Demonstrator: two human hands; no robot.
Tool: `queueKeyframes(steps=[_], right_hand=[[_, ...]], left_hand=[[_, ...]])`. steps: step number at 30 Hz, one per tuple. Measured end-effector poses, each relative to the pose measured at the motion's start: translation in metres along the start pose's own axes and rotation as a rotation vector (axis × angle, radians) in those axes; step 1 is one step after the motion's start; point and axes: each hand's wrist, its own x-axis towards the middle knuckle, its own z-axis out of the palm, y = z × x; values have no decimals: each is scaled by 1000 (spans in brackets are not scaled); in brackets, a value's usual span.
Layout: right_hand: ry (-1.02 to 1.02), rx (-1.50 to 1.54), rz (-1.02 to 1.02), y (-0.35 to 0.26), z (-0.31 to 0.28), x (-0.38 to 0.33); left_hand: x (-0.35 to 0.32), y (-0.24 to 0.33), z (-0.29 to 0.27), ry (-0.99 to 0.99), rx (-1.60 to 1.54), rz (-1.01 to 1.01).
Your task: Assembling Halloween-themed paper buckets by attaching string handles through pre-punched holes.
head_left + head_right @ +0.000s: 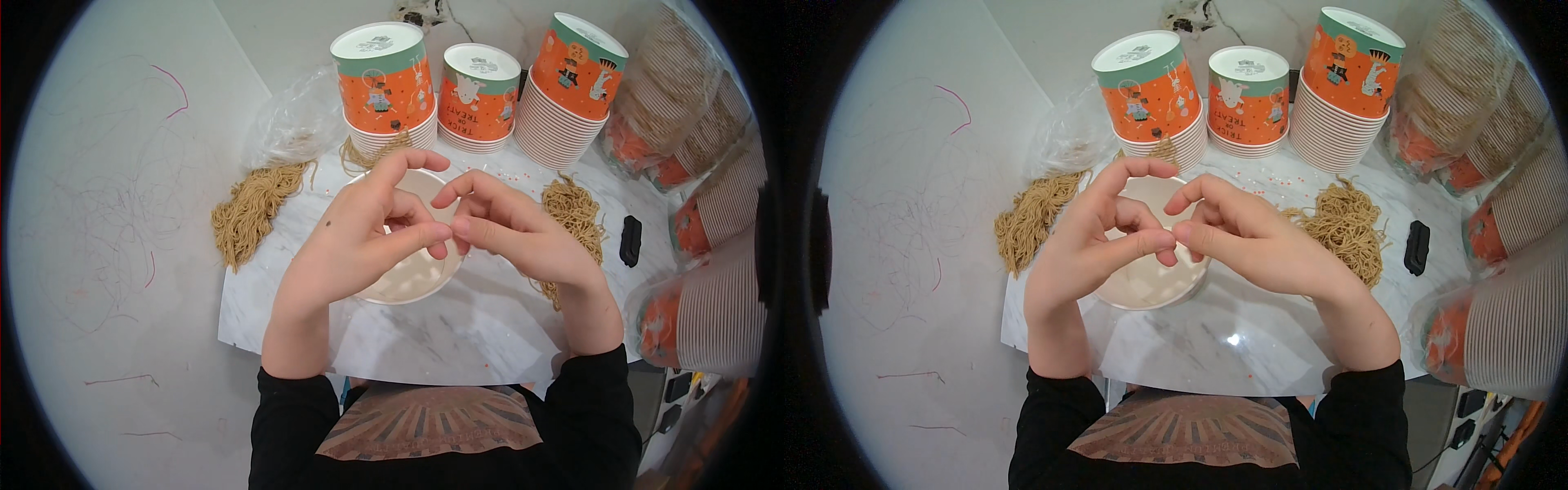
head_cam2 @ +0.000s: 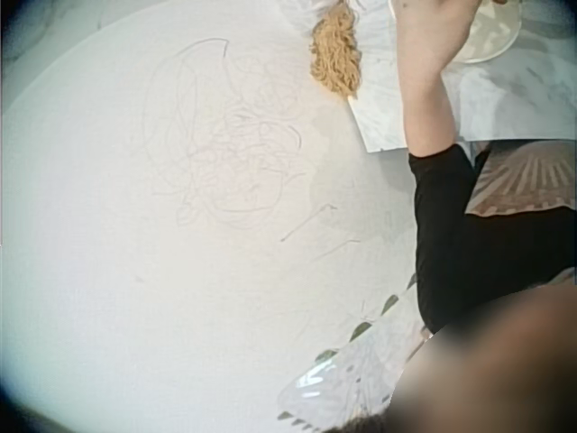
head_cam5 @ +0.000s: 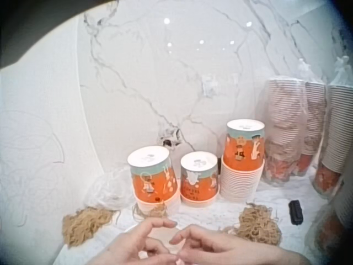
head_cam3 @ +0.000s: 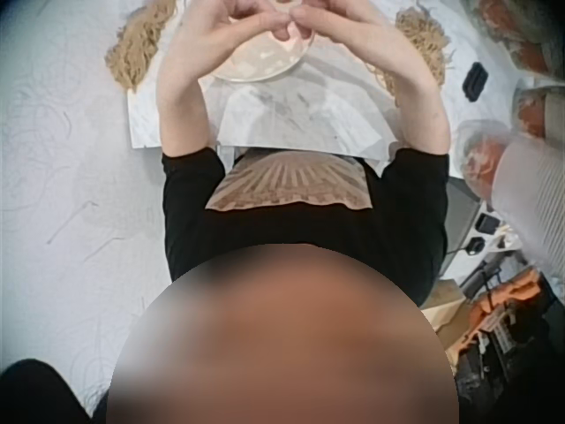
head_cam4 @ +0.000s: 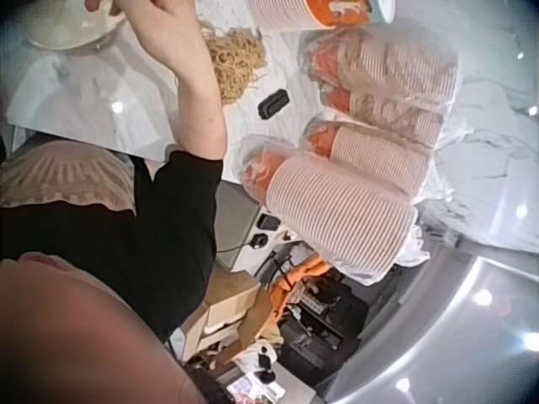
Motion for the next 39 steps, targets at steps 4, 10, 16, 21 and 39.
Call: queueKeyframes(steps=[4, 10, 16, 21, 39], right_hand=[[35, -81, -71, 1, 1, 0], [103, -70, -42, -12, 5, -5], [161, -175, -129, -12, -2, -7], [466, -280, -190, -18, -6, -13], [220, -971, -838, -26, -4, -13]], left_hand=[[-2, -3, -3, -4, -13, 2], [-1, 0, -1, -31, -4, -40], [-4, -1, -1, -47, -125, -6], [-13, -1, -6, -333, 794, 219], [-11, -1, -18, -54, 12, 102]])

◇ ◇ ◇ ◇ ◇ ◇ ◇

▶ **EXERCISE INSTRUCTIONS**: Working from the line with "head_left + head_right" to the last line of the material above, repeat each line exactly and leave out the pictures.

▶ **THE COMPLETED TASK**:
head_left + head_right @ +0.000s: 
head_cam2 @ +0.000s: 
head_cam5 @ +0.000s: 
head_cam3 @ +0.000s: 
head_cam4 @ +0.000s: 
Motion for the next 39 steps, targets at steps 4, 10, 16, 21 and 39.
Call: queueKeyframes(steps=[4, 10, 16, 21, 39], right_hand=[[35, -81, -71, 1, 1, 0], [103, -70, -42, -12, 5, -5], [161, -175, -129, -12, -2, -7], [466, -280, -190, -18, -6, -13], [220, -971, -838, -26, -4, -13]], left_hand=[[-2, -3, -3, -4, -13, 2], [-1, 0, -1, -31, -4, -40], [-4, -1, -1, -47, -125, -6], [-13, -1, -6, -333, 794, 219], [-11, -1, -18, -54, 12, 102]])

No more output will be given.